Mank

Front Row at the Movies by Shirrel Rhoades

[mr_rating_result]

Ben Mankiewicz is one of the hosts on Turner Classic Movies. He has a good pedigree when it comes to films. His grandfather was Herman Jacob Mankiewicz, the alcoholic genius who wrote “Citizen Kane.”

Some film critics consider “Citizen Kane” the greatest movie ever made. Many give the credit to director Orson Welles. These acolytes are often film school grads who subscribe to the auteur theory of filmmaking. I’ve always leaned that way myself, crediting directors as the brains behind a movie.

As the old saying goes, movies are a director’s medium, TV is a producer’s medium, and stage is an actor’s medium.

Maybe, maybe not.

Garrulous film critic Pauline Kael always ranted against the auteur theory. Even wrote a book refuting the idea.

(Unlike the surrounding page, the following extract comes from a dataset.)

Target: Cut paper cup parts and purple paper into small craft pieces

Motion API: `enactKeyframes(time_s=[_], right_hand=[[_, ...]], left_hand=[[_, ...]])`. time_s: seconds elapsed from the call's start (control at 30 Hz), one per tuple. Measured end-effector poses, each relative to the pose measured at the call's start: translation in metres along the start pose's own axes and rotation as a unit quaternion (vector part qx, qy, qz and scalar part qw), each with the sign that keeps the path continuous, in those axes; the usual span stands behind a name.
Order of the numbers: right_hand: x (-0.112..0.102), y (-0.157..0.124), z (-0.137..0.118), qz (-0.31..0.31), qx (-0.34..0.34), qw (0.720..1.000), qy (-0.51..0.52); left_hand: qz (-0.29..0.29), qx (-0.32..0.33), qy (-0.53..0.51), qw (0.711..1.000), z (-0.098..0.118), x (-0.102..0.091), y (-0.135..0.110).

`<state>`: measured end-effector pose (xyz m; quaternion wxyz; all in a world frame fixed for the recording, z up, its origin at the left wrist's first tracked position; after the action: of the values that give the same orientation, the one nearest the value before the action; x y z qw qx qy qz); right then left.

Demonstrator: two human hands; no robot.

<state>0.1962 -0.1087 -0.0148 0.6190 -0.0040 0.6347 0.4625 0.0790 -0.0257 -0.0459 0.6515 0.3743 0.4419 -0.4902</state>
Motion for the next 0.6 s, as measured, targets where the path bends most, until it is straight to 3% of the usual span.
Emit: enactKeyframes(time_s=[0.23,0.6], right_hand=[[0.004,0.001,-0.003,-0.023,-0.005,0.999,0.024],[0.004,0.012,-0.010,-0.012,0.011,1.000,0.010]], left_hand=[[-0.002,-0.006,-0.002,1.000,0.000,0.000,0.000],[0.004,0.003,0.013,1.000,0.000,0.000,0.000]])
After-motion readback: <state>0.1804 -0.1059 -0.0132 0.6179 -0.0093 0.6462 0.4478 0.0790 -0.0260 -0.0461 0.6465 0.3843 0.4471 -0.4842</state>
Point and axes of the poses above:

Thus, there has long been a debate over who deserved the most credit for “Citizen Kane,” Mankiewicz or Welles. Pauline Kael wrote a 50,000-word essay crediting Mankiewicz (“Raising Kane”), while director/critic Peter Bogdanovich took the other side in an article titled “The Kane Mutiny.”

The new movie “Mank” sides with Paulene. This is an excellent black-and-white film about the early days of Hollywood – in particular about screenwriter Herman Mankiewicz and the writing of “Citizen Kane.”

It gives proper credit to Mank (as Mankiewicz was called by those who knew him). Cinematographer Gregg Toland probably deserves credit too. Maybe even John Houseman. Orson Welles does not come off so much the boy genius in this telling.

While admittedly flawed, Herman J. Mankiewicz produced the scripts for such great movies as “The Wizard of Oz,” “Duck Soup,” “Dinner at Eight,” “The Pride of the Yankees,” and scores of others.

Here, Gary Oldman (Oscar-winner for “The Darkest Hour”) portrays Mank as the hack’s hack, struggling to put great stories onto paper while raging against the system.

Desperate for money, Mankiewicz had agreed to write the script for Orson Welles for $1,000 a week and no screen credit. Laid up with a bad leg from an auto accident, he cranked out the screenplay while holed up with his secretary and a friend whose main job was to keep him away from booze.

In this movie directed by David Fincher (“The Social Network,” “Fight Club,” “Gone Girl”) you will meet William Randolph Hearst (played by Charles Dance), the subject of the “Citizen Kane”; along with his paramour, actress Marion Davies (played by Amanda Seyfried); Mankiewicz’s secretary (Lily Collins); his wife, Poor Sara (Tuppence Middleton); and such Tinseltown personalities as John Houseman (Sam Troughton), Louis B. Meyer (Arliss Howard), David O. Selznick (Toby Leonard Moore), Irvin Thalberg (Ferdinand Kingsley), and, of course, Orson Welles (Tom Burke). 

Hollywood stars who flit through the story largely unidentified include Norma Shearer, Joan Crawford, Charlie Chaplin, Josef Von Sternberg, Carol Lombard, and Eddie Cantor, to name a few.

You can catch “Mank” on the screen at Tropic Cinema … or on Netflix for you stay-at-homers.

While you might think my love of movies sparked my interest in seeing “Mank,” I had a more personal reason too. I used to live just down the street from William Randolph Hearst and Marion Davies’s summer home in New Canaan, Connecticut. It was much more than a cottage, an elegant manor house hidden from view by tall bottle-brush trees, surrounding by bridle paths and New England-y rock fences and bubbling brooks.

How good is this portrait of Herman J. Mankiewicz? His grandson Ben says, “It fully comports with my image of my grandfather. He was the smartest person in the room, the funniest person in the room…even when he had been drinking, which was often.”

As Herman Mankiewicz himself once said, “You cannot capture a man’s entire life in two hours. All you can hope is to leave the impression of one.”

Ironically, Welles and Mankiewicz ended up sharing credit for the film’s only Oscar, for Best Screenplay (out of nine other nominations). Neither man attended the ceremony in 1942, but Mankiewicz later said to the press, “I am very happy to accept this award in Mr. Welles’ absence because the script was written in Mr. Welles’ absence.”